> _TASK_
Copy the listing below letter for letter, passing over each picture.

> _INFORMATION SUPPLIED_
· · · ·

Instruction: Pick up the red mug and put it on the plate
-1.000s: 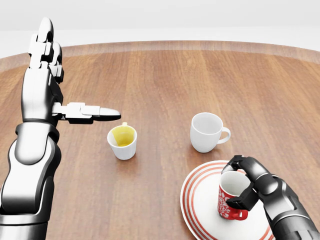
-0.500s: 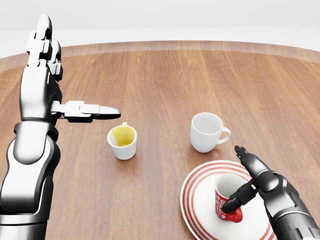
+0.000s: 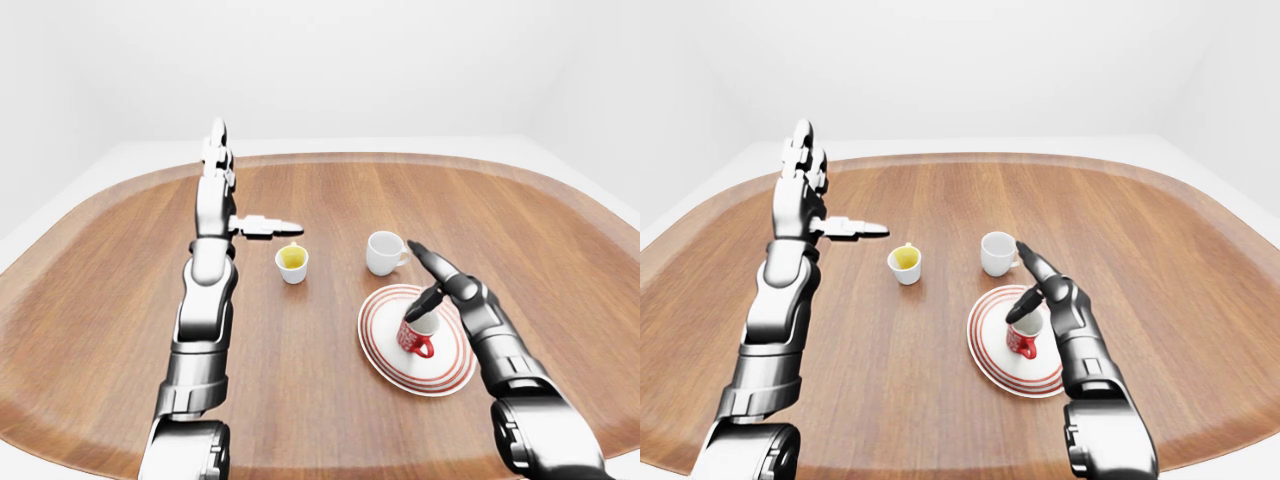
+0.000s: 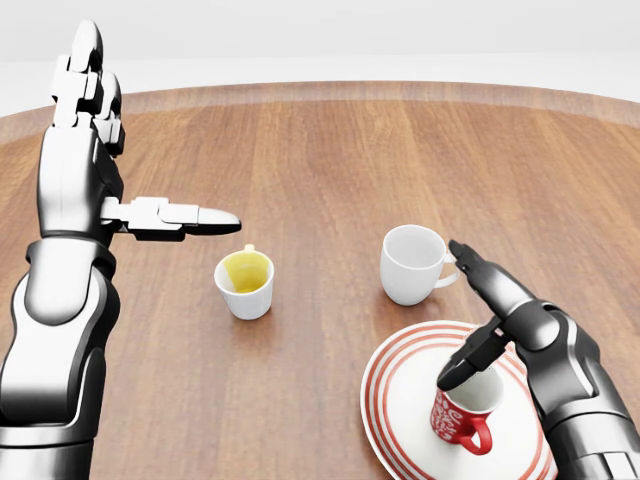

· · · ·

> _ANSWER TO THIS TASK_
Instruction: Pick up the red mug and put it on the plate
-1.000s: 
-0.500s: 
+0.000s: 
+0.000s: 

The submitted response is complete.